Too concerned with staying in their seats, ‘liberal’ politicians played along with the ‘conservatives’ because it suited them. To win elections, they let the conservatives undermine labor unions, empower the financial industry to take over the economy, allow income inequality to swell to 1920s proportions. The best that can be said about them is that they got fat and lazy.

To the credit of Joe Biden and the Democratic leadership in 2020, I believe they have learned their lesson. They understand that Hillary Clinton lost the 2016 election by about 70,000 votes spread over five states, about 0.0003% of eligible voters nationwide. They are trying to get more people to vote and are even prepared to risk more votes for Trump.  The Trumpists, on the other hand, believe that a larger turnout will doom their prospects. In desperation, they have launched a voter suppression campaign unseen since the blackest days of Jim Crow. They are eliminating polling places in black and Hispanic districts, purging eligible citizens from voting rolls, imposing restrictive ID requirements. In Washington, DC Trumpists removed the “write-in” option from GOP primary ballots. The President has called for his thugs to intimidate voters at polling places. He ordered his appointees to cripple the Post Office now that Democratic voters have discovered absentee voting, once the ace-in the-hole for Republicans. (Apparently, the lives of people who get their medicines by mail during the pandemic do not bother him.)  Even in Ruby Red Texas, GOP leaders terrified of a large turnout have shut down vote collection boxes. One Trumpist Senator trumpeted that “rank democracy” is not important if government can ensure financial well-being. Trump and his Trumpists have subverted the institutions designed to protect democracy.  In the last gasp of desperation, Trump seeks to pack the Supreme Court with toadies who will save his Presidency if he loses the voters. Democracy faces an unprecedented threat in the United States.

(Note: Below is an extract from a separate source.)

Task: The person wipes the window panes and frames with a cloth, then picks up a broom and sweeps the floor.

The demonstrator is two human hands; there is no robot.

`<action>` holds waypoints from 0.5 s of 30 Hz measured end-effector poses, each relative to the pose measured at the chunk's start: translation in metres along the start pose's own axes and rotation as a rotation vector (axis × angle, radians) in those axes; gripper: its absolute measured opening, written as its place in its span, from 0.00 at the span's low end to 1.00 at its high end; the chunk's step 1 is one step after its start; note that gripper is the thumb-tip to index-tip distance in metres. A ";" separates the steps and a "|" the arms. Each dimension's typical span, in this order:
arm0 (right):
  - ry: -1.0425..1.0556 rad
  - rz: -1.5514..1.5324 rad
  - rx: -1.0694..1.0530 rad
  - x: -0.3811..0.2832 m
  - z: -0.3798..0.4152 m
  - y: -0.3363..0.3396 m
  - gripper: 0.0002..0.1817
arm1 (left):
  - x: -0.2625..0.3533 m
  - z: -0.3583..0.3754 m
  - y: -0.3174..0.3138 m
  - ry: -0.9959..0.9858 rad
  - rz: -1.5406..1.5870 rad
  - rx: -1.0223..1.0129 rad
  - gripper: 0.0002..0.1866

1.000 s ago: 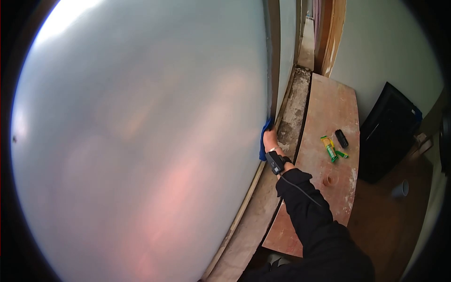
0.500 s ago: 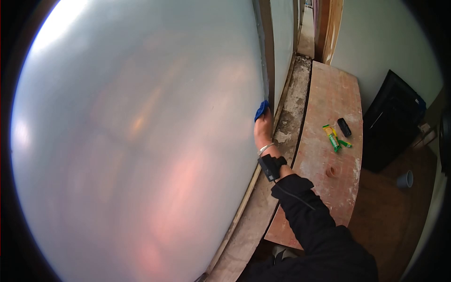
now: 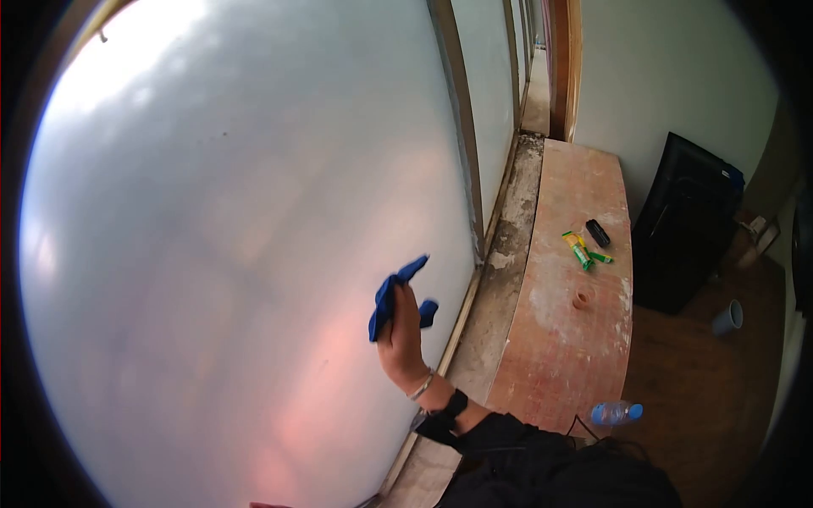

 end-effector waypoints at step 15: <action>-1.069 -1.163 -0.078 0.054 0.017 0.026 0.05 | -0.016 0.006 0.009 0.060 0.080 -0.031 0.27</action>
Point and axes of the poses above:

The Athenians, the Founding Fathers of Democracy, required every citizen to vote and serve in public office or face severe penalties. Democracies survive only when their citizens engage. Americans have an obligation to the country that done so much for us. Restoring civic engagement requires a long-term program to reinvigorate civic values. Unfortunately, in the long term we are all dead (John Maynard Keynes). However, the Biden administration should pursue short-term actions to to strengthen democracy such as expanding voter participation; actions that do not require constitutional amendment A few countries in the world, most of them Western democracies, require all citizens to vote. In such countries voter participation is much higher than in the United States or Britain. Forbes magazine celebrated the fact that 48% of eligible voters voted in the 2018 midterms. That number is a national tragedy, not a cause for celebration.  In Australia, newspapers lamented the fact that only (ONLY!!) 91% of eligible voters turned out to vote in 2019. (In Belgium the number was 90%.) Who knows what might happen if voter turnout exceeded 80%? The last time that happened, in 1860, the American people elected Abraham Lincoln.

One simple act of legislation could force states to expand their voter rolls. Currently Congress allocates federal block grants to States by population – a number now threatened by Trump undermining the 2020 Census. The Biden administration should make allocation of federal monies to states according to the number of people who voted. Let their politicians explain to their people why they cannot provide the services Washington funds.